France : canicules et sécheresse devraient coûter 0,1 point de PIB en 2026
AKP Phnom Penh, le 3 septembre 2026—
Les vagues de chaleur et la sécheresse qui ont frappé la France cet été devraient coûter 0,1 point de produit intérieur brut (PIB) à l'économie française en 2026, principalement en raison du recul de la production agricole, a estimé mercredi le ministère de l'Economie, cité par la presse.
Selon le ministère, les conditions météo extrêmes ont fortement affecté certaines cultures et devraient entraîner une baisse de 8% de la production agricole française cette année, soit environ la moitié du recul enregistré lors de la canicule de 2003.
La production de maïs devrait notamment diminuer de 35% en 2026 par rapport à 2025. Les prairies ont également été fortement touchées : au 10 août, leur pousse cumulée était inférieure d'environ un tiers à la normale, réduisant ainsi les disponibilités en fourrages.
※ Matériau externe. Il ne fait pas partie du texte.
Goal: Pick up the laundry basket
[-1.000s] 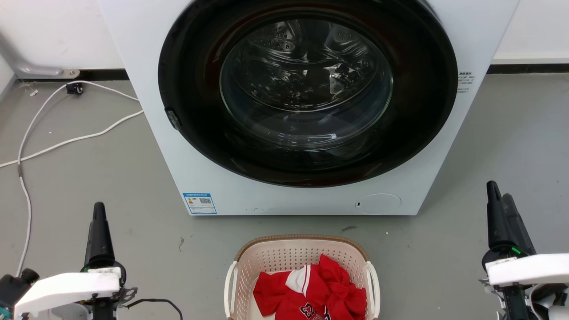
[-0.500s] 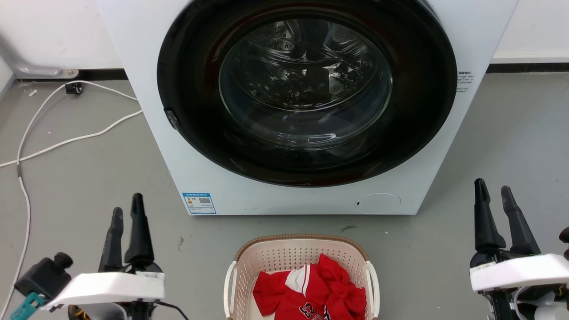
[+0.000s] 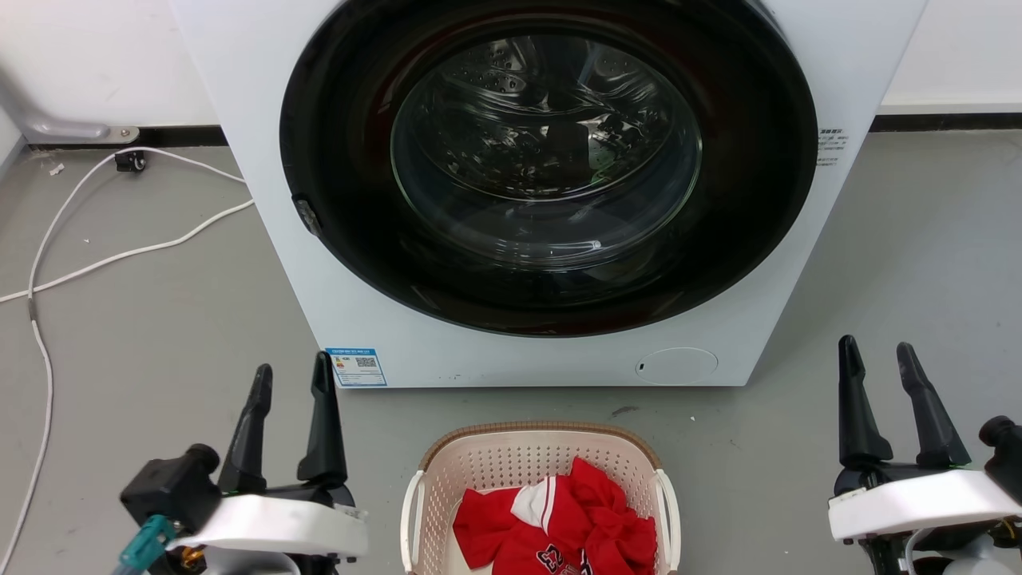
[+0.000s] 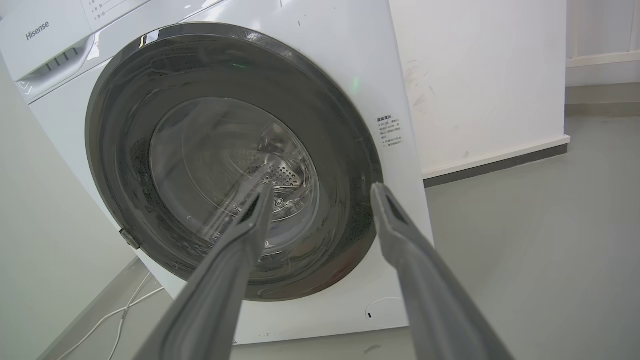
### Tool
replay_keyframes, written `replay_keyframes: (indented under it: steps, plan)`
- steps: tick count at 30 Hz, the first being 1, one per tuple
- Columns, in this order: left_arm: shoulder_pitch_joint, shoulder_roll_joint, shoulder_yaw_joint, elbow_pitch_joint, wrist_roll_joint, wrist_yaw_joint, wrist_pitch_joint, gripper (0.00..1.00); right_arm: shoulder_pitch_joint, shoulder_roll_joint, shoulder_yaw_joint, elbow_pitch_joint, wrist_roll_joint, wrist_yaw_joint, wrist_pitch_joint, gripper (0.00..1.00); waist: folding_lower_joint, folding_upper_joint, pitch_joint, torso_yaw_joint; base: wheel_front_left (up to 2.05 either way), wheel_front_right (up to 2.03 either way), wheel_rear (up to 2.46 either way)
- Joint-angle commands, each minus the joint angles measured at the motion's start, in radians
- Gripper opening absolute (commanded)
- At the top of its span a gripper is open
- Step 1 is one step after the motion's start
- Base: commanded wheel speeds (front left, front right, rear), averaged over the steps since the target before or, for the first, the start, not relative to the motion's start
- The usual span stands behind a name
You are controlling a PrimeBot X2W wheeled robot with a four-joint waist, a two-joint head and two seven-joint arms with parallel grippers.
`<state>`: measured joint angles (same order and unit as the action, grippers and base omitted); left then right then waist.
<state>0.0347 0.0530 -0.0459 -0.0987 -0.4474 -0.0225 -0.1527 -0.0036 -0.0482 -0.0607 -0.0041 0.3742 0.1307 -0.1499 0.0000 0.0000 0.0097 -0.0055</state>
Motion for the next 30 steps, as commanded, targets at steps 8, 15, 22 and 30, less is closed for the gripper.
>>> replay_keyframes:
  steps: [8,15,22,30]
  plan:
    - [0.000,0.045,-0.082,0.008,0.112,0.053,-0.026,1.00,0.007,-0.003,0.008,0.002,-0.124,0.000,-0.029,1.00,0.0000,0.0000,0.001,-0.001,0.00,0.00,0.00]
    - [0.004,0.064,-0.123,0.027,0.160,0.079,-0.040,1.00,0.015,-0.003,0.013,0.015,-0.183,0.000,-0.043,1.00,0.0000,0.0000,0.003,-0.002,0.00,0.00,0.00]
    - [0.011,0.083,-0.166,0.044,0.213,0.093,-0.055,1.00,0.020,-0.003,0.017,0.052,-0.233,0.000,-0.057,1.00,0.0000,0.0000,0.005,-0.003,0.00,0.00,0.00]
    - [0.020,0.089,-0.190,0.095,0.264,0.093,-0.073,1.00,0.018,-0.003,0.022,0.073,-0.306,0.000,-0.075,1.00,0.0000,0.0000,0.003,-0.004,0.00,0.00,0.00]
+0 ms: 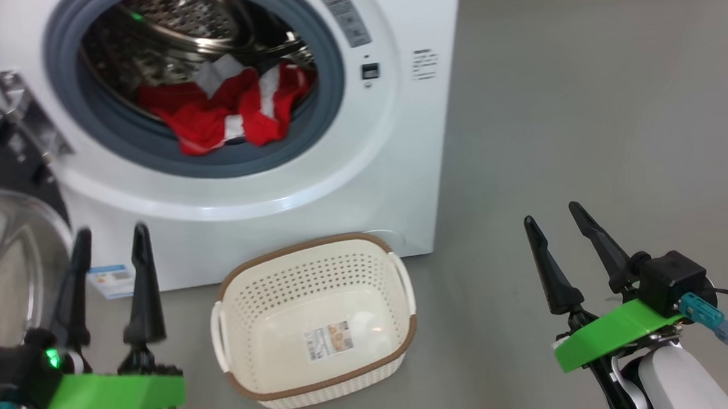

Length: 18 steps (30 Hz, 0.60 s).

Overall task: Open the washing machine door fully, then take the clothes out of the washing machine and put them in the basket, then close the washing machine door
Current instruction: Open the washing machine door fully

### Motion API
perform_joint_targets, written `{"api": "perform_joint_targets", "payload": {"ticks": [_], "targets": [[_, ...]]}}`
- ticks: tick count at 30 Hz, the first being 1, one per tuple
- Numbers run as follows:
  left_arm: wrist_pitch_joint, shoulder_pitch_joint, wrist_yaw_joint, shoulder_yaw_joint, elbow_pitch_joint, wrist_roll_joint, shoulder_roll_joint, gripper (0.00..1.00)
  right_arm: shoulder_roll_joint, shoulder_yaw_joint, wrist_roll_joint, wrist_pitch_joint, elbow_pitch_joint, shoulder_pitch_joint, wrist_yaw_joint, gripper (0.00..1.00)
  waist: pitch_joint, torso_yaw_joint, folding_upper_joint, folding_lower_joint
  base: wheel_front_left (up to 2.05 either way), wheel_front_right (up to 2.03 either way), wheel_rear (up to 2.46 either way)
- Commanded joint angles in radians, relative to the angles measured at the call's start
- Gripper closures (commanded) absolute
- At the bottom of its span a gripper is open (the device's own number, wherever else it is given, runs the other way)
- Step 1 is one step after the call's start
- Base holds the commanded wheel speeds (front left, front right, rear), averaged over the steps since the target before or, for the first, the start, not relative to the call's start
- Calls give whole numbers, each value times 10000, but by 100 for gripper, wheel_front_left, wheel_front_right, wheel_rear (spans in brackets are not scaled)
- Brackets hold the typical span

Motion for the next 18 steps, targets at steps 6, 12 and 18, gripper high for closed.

A l'impact des fortes chaleurs sur l'agriculture s'ajoutent les conséquences du conflit au Moyen-Orient. La hausse des prix du gaz a renchéri le coût des engrais azotés, tandis que le commerce mondial des engrais a été perturbé, selon le ministère.
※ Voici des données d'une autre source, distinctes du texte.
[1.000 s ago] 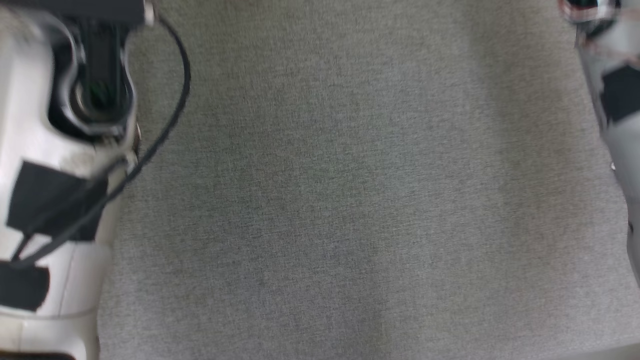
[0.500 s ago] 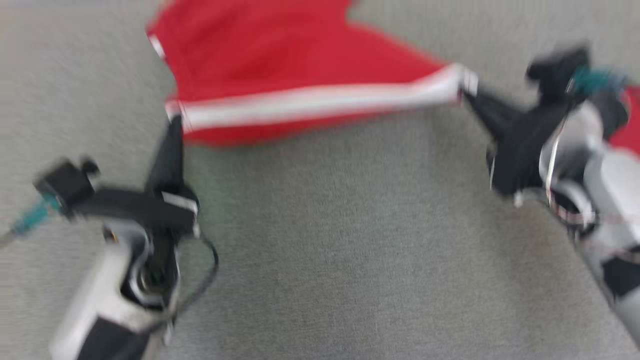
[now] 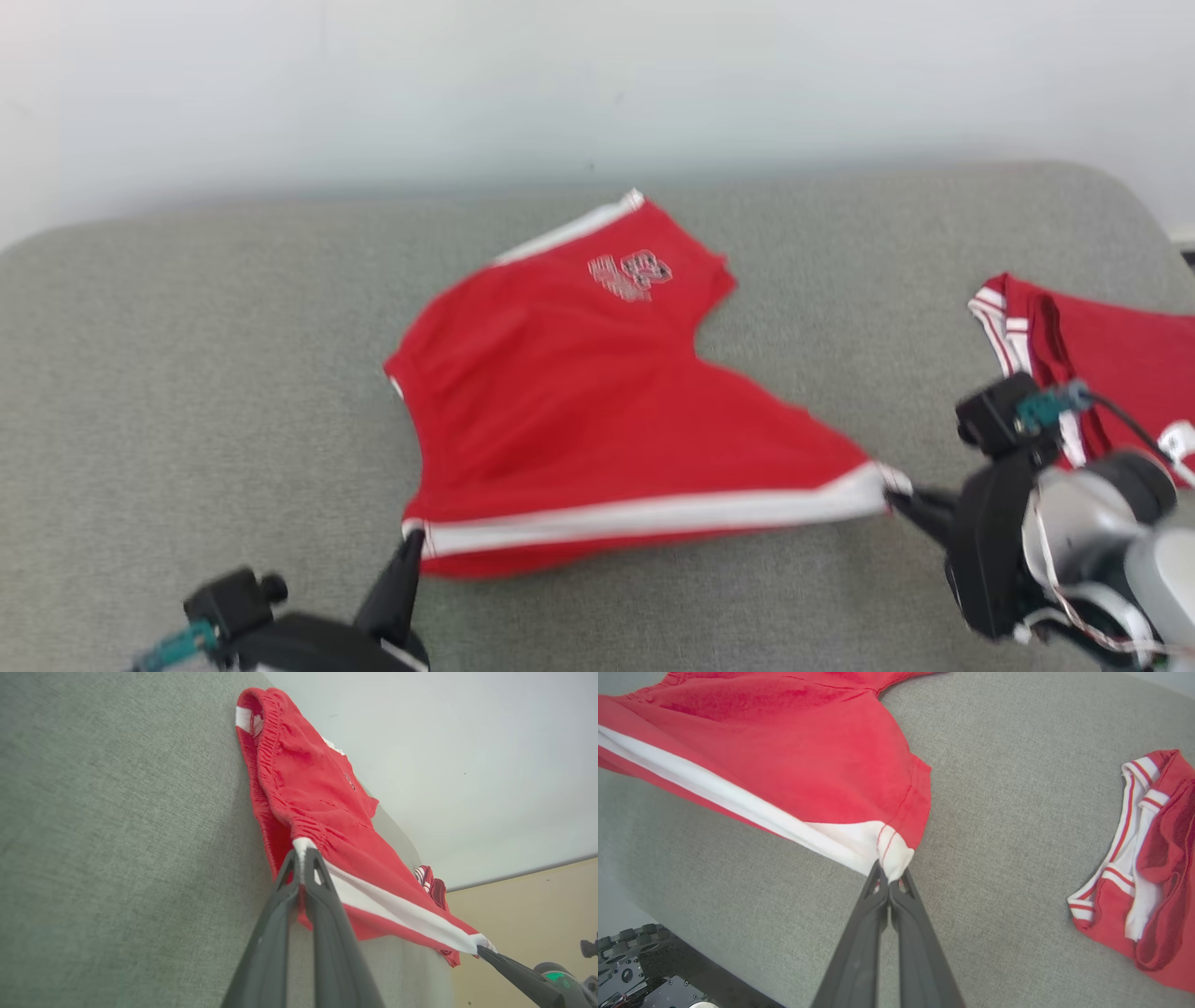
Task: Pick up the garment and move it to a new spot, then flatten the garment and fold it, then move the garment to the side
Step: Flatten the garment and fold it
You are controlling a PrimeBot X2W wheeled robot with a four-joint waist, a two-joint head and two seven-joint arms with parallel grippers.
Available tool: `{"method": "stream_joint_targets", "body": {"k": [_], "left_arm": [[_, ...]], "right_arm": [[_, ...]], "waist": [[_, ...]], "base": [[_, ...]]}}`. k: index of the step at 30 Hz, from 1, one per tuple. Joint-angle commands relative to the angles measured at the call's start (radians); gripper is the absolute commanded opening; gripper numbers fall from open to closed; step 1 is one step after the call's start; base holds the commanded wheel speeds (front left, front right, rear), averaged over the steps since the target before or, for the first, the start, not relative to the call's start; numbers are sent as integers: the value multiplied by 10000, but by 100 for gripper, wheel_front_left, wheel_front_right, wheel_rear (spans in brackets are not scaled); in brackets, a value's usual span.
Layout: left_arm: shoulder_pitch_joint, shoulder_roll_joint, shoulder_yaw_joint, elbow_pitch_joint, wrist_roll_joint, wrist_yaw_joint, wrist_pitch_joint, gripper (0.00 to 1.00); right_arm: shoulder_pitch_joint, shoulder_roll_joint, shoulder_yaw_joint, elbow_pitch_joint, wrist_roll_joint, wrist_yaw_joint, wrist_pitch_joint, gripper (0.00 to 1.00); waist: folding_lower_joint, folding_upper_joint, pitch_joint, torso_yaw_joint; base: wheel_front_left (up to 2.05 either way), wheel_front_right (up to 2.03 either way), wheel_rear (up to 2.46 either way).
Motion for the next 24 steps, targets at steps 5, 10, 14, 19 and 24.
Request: {"method": "stream_joint_targets", "body": {"k": [5, 10, 14, 19, 24], "left_arm": [[1290, 395, -166, -828, 5, 510, 195, 0], [2085, 756, -452, -1607, -245, 865, 862, 0], [2252, 860, -303, -2093, -374, 1003, 843, 0], [1644, 599, -91, -2151, -253, 921, 554, 0], [880, 288, -44, -1895, -271, 766, 530, 0]], "right_arm": [[1752, 206, -980, -1037, 165, -23, 1105, 0], [2956, 556, -1724, -1924, 220, -23, 2173, 0], [3061, 732, -2134, -2512, -98, -23, 2256, 0], [2165, 585, -1907, -2395, -452, -23, 1794, 0], [985, 371, -1488, -1614, -619, -23, 1303, 0]], "waist": [[3, 3, -737, 269], [3, 3, -769, 256], [3, 3, -652, 299], [3, 3, -452, 477], [3, 3, -173, 718]], "base": [[0, 0, 0], [0, 0, 0], [0, 0, 0], [0, 0, 0], [0, 0, 0]]}}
Les vagues de chaleur ont également eu "de nombreux autres effets sectoriels et localisés" en dehors de l'agriculture, mais leur impact macroéconomique "devrait rester plus limité", a-t-il ajouté.
La ministre de la Transition écologique, Monique Barbut, avait estimé à la mi-août que les canicules à répétition de cet été pourraient coûter entre 10 et 15 milliards d'euros à l'économie française.
L'Institut national de la statistique et des études économiques (Insee) a récemment révisé à la baisse ses estimations de croissance économique française aux premier et deuxième trimestres de 2026, avec un recul de 0,2% au premier trimestre et une croissance nulle au deuxième trimestre.